### What you should do
Return, from the data that follows, each line that holds the word "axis".
>>
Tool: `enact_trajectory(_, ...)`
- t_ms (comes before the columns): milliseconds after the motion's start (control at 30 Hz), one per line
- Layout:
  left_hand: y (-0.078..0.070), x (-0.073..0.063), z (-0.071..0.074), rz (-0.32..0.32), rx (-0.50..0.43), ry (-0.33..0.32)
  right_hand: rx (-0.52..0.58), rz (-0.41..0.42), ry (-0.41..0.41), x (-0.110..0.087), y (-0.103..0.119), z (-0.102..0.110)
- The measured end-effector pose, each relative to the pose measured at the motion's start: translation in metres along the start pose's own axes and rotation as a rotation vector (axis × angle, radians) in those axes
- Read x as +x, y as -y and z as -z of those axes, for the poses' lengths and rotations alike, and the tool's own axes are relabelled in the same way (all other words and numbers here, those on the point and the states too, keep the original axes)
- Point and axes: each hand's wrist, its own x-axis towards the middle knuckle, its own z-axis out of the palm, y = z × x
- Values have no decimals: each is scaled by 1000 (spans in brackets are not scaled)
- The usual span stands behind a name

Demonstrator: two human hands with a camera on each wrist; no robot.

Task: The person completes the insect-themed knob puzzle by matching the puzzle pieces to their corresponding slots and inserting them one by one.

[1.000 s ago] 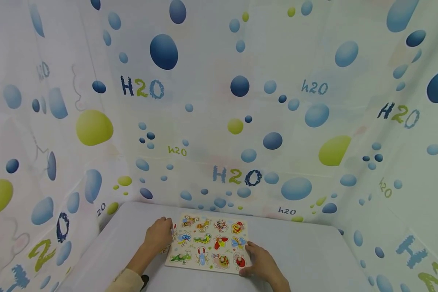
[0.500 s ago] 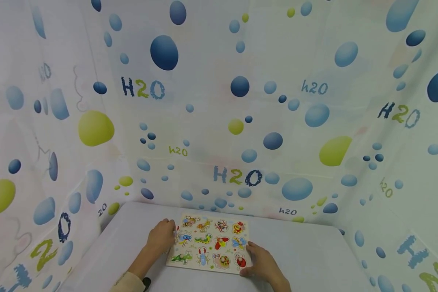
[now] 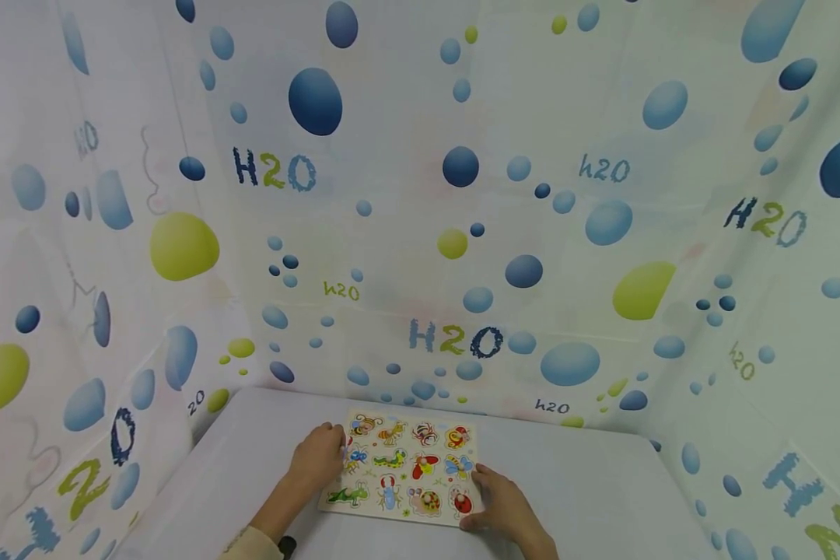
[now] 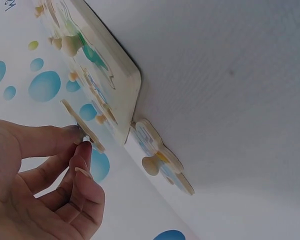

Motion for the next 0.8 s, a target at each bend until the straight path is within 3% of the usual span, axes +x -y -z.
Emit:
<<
### Answer section
- The measured end-effector pose, each relative to the pose measured at the motion's start: translation in metres along the start pose's own axes and rotation as a rotation vector (axis × angle, radians) in those axes
- Point and axes: each hand's wrist, its own x-axis towards the middle knuckle, its own z-axis out of the palm, y = z × x

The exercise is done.